Autophagy plays an important physiological role in the process of cellular growth and differentiation (Gabryel et al., 2012) and is extremely important in maintaining cellular homeostasis which requires the continual turnover of nonfunctional proteins and organelles. The process of autophagy consists of several sequential steps (Klionsky and Ohsumi, 1999; Mizushima, 2007; He and Klionsky, 2009): (1) Sequestration. A unique membrane, called an isolation membrane, sequesters cytoplasmic constituents including organelles to form an autophagosome. (2) Transportation. The material sequestrated by autophagosomes is transported to the lysosome. (3) Degradation. Autophagosomes fuse with lysosomes. These structures are often called "autolysosomes" or "autophagolysosomes." Both the inner membrane and the materials contained within the autophagosome are degraded by lysosomal hydrolases. (4) Utilization of degradative products. The degraded material is exported to the cytoplasm for reuse.

Autophagy depends on the interaction of different complexes that are composed of several different autophagy-related (Atg) proteins. The complexes include (1) two ubiquitin-like conjugation systems, Atg12-Atg5 and Atg8/LC3-PE (microtubule-associated protein 1A/1B-light chain 3 -phosphatidylethanolamine) conjugate systems (Klionsky and Emr, 2000; Suzuki et al., 2005; Periyasamy-Thandavan et al., 2009); (2) a phosphatidylinositol 3-kinase (PI3K) complex; (3) the Atg1/Unc-51-like kinase (ULK) complexes; (4) mAtg9; and (5) the Atg2-Atg18 complexes (Longatti and Tooze, 2009; Chen and Klionsky, 2011; Mizushima et al., 2011).
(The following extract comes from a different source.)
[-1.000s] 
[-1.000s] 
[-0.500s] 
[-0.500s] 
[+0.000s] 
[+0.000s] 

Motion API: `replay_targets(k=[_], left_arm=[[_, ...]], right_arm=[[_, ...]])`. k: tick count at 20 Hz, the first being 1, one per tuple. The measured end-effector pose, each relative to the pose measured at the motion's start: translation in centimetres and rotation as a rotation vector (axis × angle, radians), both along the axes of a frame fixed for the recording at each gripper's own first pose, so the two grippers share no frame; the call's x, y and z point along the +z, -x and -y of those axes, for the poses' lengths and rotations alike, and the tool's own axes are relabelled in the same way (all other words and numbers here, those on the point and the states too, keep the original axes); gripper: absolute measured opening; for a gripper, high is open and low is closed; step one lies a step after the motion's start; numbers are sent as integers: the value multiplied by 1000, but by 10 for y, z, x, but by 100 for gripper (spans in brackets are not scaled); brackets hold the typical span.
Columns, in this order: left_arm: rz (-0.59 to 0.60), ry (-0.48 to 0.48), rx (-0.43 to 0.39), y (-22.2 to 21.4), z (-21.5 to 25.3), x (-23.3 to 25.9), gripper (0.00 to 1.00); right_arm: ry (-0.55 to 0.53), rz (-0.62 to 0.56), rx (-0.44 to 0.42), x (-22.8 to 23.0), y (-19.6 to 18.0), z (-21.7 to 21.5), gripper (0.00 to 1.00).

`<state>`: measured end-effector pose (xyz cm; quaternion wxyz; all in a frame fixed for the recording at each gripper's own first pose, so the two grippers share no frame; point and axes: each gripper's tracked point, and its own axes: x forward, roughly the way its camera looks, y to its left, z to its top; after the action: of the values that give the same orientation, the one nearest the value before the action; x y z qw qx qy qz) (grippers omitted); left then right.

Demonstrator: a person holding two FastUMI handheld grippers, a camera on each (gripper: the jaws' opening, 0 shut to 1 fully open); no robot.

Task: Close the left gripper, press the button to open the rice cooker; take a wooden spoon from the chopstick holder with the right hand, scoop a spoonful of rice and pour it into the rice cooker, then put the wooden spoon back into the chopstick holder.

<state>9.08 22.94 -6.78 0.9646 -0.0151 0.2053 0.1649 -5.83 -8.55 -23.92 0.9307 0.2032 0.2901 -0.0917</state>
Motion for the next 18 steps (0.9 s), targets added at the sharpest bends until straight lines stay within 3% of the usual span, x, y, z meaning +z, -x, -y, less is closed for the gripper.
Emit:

  Apoptosis, necrosis and autophagy in cerebral ischemia Top


Stroke is the third most common cause of death worldwide and the major cause of adult neurological disability. It can be caused by a number of different disorders and results in temporary or permanent disruption of blood supply to the brain. Approximately 80% of stroke cases are due to primary cerebral ischemia resulting in infarction, whilst 20% are attributed to cerebral hemorrhage (Markus, 2012). When blood flow to the brain is interrupted, cells undergo a series of molecular events which include excitotoxicity, mitochondrial dysfunction, acidotoxicity, ionic imbalance, oxidative stress and inflammation. These molecular events can lead to cell death and irreversible tissue injury (Ouyang and Giffard, 2012). There is no doubt that neurons have a vital role in the nervous system and so it is particularly important to protect them from insult and death in cerebral ischemia.

There are two morphological types of cell death following cerebral ischemia, necrosis and apoptosis (Puyal and Clarke, 2009). Morphological characteristics of necrosis include vacuolation of the cytoplasm, breakdown of the plasma membrane and an induction of inflammation around the dying cell by release of cellular contents and proinflammatory molecules (Edinger and Thompson, 2004). Apoptosis is also termed type I programmed cell death (type I PCD) (Shintani and Klionsky, 2004) and is characterized by nuclear condensation and fragmentation, cleavage of chromosomal DNA into internucleosomal fragments and the formation of apoptotic bodies, which are removed by phagocytosis without the breakdown of the plasma membrane (Edinger and Thompson, 2004). Recently, studies have identified that aside from necrosis and apoptosis, a third type of cell death that occurs during ischemic stroke, autophagy (Adhami et al., 2006; Rami et al., 2008) which can also be termed type II PCD (Ouyang et al., 2012).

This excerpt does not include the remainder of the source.